[Available data]

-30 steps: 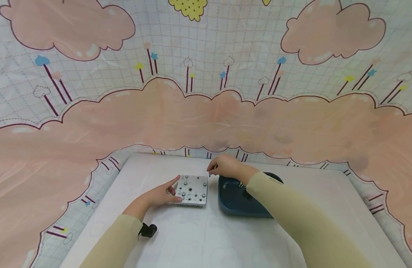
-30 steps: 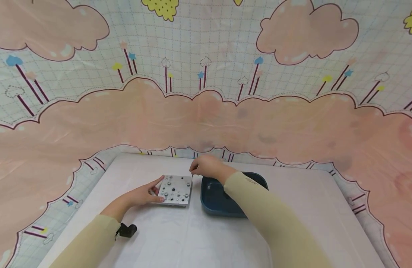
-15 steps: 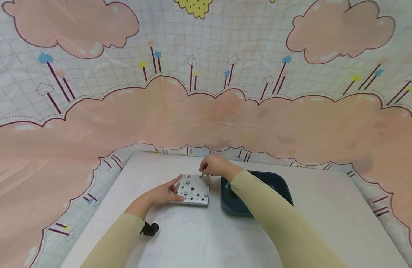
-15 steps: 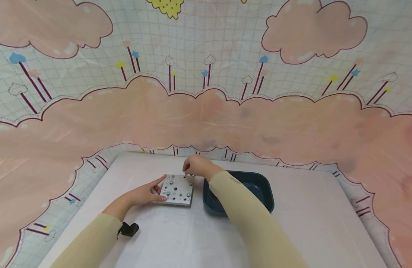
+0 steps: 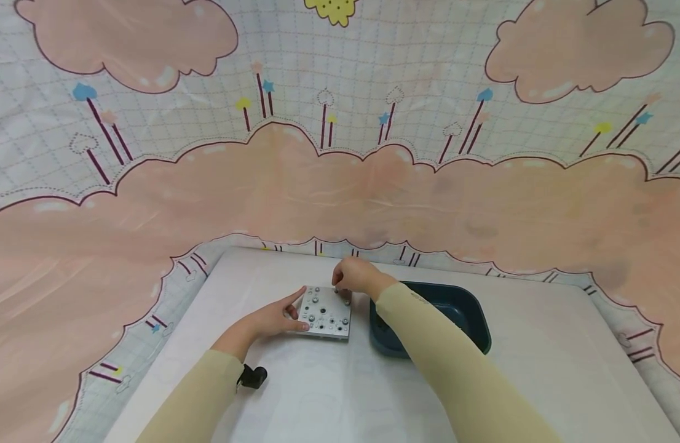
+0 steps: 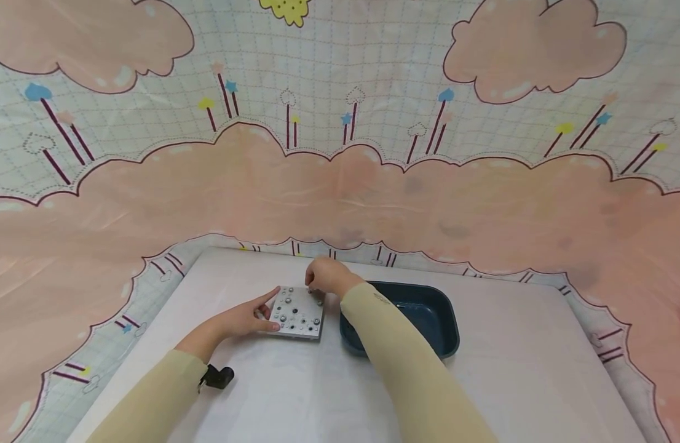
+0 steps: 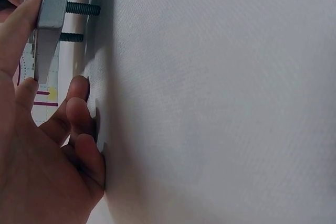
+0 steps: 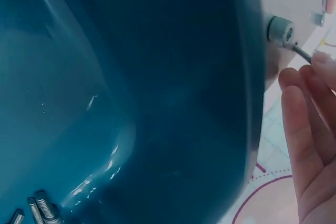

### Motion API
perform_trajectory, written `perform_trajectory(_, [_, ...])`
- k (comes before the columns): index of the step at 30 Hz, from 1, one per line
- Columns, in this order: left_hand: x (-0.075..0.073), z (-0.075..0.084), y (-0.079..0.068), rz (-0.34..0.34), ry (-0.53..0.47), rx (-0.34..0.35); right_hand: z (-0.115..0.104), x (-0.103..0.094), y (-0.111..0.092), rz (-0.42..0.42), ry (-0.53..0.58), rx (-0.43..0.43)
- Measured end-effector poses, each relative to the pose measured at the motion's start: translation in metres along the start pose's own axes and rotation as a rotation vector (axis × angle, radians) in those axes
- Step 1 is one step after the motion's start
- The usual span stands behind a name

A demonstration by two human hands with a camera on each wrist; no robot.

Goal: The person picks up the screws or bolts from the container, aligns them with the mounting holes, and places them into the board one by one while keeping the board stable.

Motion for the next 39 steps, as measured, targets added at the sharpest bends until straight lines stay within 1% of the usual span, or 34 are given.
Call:
perform_trajectory(4, [0.001, 0.005, 0.001, -0.009, 0.005, 0.015, 0.003, 0.002, 0.001, -0.002, -0.051, -0.013])
perform_trajectory(9, [0.002, 0.010, 0.003, -0.016, 0.005, 0.027, 0.007, 0.003, 0.001, -0.002, -0.103, -0.007])
perform_trajectory(14, [0.004, 0.014, 0.007, -0.018, 0.012, 0.033, 0.010, 0.001, 0.000, 0.001, -0.128, -0.010])
perform_trajectory(17, [0.005, 0.015, 0.008, -0.019, 0.017, 0.035, 0.012, -0.002, -0.001, 0.002, -0.114, -0.007])
perform_trajectory(20, [0.005, 0.016, 0.009, -0.017, 0.020, 0.024, 0.015, -0.006, -0.003, 0.009, -0.092, -0.027])
perform_trajectory(24, [0.005, 0.017, 0.010, -0.013, 0.018, 0.008, 0.020, -0.014, -0.008, 0.027, -0.043, -0.068])
perform_trajectory(26, [0.005, 0.016, 0.011, -0.013, 0.017, 0.003, 0.024, -0.018, -0.010, 0.037, -0.012, -0.074])
perform_trajectory(32, [0.004, 0.012, 0.009, -0.012, 0.011, 0.009, 0.035, -0.030, -0.023, 0.055, 0.052, -0.079])
perform_trajectory(35, [0.003, 0.011, 0.006, -0.010, 0.011, 0.016, 0.042, -0.035, -0.031, 0.054, 0.040, -0.084])
perform_trajectory(39, [0.002, 0.007, 0.002, -0.005, 0.006, 0.017, 0.053, -0.038, -0.043, 0.062, -0.006, -0.115])
Point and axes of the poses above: each hand's wrist, its own y-axis towards the middle knuckle, its own x-axis out of the palm, z = x × y, the point moved 1 cm from there along y, towards the middle knuckle, and after that the axes turned 11 degrees about x, right-handed, at the moved point
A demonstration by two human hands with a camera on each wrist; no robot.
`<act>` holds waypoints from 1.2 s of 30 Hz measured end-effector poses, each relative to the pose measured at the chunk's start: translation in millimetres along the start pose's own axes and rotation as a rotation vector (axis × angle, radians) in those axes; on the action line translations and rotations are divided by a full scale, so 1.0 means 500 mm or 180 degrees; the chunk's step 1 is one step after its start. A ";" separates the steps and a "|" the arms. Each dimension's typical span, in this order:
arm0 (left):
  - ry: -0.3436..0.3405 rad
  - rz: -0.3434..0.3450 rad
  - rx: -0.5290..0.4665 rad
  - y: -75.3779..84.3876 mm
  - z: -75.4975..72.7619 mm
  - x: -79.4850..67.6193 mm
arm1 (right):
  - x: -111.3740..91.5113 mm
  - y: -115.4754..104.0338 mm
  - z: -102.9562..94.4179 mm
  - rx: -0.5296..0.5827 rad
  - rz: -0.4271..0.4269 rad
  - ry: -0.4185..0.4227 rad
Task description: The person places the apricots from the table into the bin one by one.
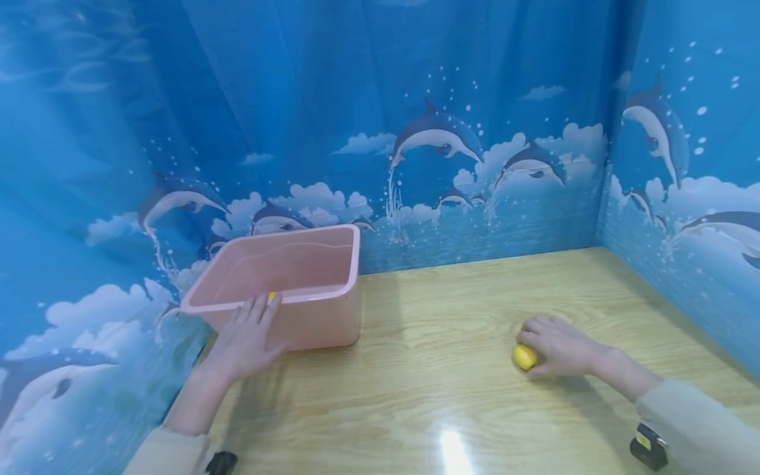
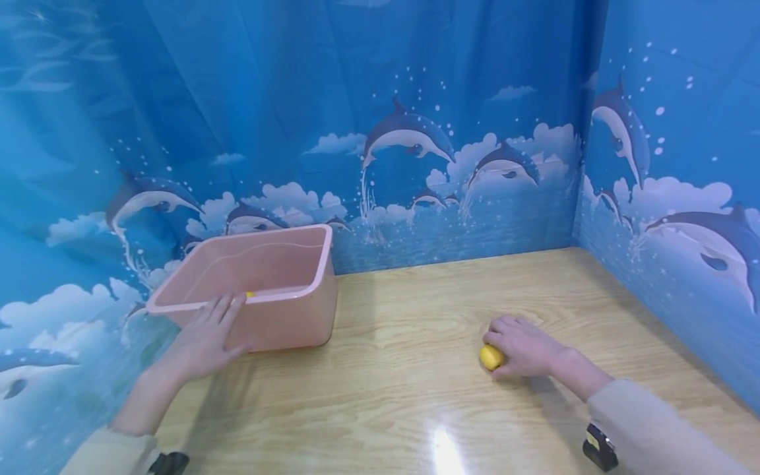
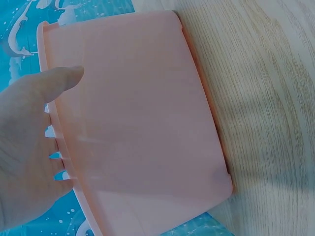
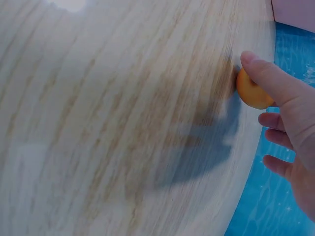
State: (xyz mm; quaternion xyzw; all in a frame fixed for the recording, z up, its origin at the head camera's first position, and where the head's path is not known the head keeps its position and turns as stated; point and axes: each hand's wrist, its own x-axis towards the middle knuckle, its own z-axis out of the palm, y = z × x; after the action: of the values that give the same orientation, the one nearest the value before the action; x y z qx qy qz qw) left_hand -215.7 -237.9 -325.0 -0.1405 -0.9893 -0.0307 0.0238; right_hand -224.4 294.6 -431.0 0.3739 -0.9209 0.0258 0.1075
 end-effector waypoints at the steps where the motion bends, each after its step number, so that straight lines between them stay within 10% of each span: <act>1: -0.0001 -0.0001 -0.0002 0.000 0.000 0.000 | 0.001 0.001 0.002 0.0002 -0.0024 0.0003; 36: 0.0029 0.0038 0.0081 -0.001 0.003 0.002 | 0.139 -0.062 -0.054 -0.0421 -0.0269 0.0350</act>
State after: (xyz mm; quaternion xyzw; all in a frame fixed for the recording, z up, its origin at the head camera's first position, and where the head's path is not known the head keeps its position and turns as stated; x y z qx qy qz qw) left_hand -216.6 -238.1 -326.5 -0.1459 -0.9887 -0.0186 0.0303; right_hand -246.5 228.2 -390.8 0.4025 -0.8967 -0.0192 0.1833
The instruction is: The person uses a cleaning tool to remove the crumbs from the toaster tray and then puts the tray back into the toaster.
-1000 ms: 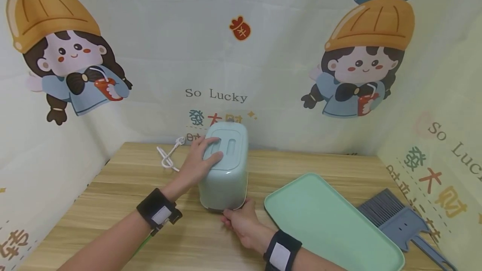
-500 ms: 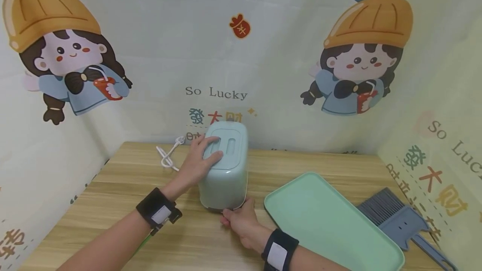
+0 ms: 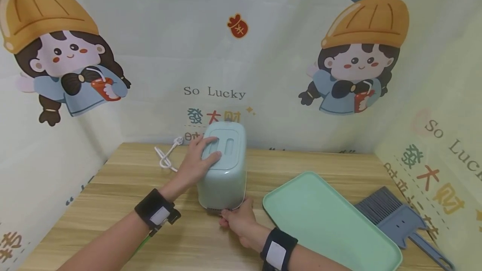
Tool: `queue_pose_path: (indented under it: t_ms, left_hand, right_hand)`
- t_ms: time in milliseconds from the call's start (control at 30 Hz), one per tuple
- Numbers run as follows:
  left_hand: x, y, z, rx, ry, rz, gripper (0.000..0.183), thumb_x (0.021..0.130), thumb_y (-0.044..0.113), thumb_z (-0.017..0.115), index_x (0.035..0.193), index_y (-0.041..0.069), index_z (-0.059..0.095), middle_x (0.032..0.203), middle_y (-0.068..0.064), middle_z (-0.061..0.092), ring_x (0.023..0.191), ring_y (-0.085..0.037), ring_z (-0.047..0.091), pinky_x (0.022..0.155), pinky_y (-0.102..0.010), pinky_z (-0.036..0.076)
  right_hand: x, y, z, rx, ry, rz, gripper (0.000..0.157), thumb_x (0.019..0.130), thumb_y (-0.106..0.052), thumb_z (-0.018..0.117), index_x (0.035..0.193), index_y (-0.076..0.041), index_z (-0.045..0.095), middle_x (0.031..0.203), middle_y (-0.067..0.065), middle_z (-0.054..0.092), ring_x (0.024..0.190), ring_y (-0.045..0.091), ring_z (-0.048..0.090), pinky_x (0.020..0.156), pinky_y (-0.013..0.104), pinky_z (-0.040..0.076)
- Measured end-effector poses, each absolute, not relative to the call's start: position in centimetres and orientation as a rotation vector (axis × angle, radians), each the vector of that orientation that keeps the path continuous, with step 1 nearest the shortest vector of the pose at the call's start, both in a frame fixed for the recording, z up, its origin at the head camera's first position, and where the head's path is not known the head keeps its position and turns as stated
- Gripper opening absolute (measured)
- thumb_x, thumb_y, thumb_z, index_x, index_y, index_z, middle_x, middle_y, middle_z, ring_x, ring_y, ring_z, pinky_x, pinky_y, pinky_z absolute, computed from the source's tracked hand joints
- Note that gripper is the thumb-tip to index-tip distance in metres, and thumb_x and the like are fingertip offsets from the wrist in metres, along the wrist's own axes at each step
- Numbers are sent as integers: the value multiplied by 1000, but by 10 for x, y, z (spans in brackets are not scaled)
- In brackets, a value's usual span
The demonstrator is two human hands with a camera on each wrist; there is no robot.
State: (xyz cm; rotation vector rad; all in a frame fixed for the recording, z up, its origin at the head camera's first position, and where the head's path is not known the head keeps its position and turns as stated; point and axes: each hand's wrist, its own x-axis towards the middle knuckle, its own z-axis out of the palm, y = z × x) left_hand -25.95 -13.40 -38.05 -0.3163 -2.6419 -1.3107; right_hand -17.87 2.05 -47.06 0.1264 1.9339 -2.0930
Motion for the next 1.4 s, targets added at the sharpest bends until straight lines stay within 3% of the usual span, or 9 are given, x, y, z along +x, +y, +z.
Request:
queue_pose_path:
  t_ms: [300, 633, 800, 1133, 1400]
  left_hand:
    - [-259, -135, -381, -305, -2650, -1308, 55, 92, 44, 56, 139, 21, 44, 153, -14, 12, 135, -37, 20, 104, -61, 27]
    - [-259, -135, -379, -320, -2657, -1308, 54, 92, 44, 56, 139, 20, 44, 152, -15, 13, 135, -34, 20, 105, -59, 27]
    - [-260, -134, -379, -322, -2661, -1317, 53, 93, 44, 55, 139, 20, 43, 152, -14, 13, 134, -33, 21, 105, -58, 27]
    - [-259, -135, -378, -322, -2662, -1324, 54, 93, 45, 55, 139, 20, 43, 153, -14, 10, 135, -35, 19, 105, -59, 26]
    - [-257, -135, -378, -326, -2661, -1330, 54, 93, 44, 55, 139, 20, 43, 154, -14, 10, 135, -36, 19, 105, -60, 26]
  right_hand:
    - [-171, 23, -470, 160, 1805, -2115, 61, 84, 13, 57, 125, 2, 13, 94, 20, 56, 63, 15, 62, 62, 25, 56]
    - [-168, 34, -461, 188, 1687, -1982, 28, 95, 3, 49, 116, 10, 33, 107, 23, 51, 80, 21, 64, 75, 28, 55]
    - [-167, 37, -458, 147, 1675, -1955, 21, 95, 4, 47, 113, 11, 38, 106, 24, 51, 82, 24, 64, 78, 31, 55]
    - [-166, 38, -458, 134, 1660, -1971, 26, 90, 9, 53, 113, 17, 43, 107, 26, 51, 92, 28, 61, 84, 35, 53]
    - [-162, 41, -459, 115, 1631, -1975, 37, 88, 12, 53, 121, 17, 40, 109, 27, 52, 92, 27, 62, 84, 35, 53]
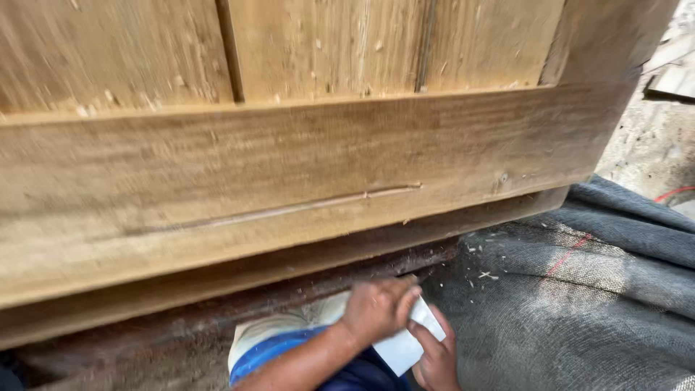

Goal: The person uses a putty knife to scoop wood filler from a can and applies it to gaps and seams on a wooden door. They spread the filler across multiple panels and edges, smoothing the surface with the tool.

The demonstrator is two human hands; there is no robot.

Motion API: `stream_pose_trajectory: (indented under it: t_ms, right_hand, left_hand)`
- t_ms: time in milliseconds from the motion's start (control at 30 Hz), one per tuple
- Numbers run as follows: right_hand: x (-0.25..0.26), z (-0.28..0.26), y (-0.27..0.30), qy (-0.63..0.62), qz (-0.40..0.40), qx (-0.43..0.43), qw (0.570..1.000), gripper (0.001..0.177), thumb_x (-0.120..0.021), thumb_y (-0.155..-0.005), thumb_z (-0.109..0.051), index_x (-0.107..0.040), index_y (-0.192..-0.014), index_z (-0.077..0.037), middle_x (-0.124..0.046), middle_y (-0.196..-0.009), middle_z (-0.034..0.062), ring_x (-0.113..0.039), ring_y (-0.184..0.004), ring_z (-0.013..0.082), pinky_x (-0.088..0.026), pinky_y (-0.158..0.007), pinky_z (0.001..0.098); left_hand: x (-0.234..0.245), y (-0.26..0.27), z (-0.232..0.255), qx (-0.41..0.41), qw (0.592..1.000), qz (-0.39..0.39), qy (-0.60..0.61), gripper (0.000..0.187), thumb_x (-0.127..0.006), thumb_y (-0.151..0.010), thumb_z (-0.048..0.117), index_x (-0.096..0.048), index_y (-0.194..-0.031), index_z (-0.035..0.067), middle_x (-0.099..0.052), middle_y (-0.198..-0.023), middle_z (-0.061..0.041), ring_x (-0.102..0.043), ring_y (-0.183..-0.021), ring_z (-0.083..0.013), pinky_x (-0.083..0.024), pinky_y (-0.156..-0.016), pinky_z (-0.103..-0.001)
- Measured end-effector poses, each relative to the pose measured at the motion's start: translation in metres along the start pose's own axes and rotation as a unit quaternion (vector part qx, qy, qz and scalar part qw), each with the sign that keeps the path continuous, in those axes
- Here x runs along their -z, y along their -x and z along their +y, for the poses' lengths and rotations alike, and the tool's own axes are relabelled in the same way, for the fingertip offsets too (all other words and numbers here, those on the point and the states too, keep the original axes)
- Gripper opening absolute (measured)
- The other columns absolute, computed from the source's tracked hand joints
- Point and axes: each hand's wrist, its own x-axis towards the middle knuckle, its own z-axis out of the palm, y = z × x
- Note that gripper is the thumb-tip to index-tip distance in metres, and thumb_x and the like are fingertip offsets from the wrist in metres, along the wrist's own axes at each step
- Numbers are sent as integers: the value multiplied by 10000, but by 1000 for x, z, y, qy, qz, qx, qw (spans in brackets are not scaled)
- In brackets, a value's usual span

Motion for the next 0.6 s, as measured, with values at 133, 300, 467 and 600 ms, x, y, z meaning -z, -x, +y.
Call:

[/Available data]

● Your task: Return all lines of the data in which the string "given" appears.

● Solution:
Motion for the next 39 steps, as measured, targets added at the sharpest bends until straight lines stay within 1% of the usual span, or 34 are given.
Motion for the next 1.4 s, targets added at the sharpest bends until straight lines stay within 3% of the usual span, or 9 are given, x, y, z along +x, +y, +z.

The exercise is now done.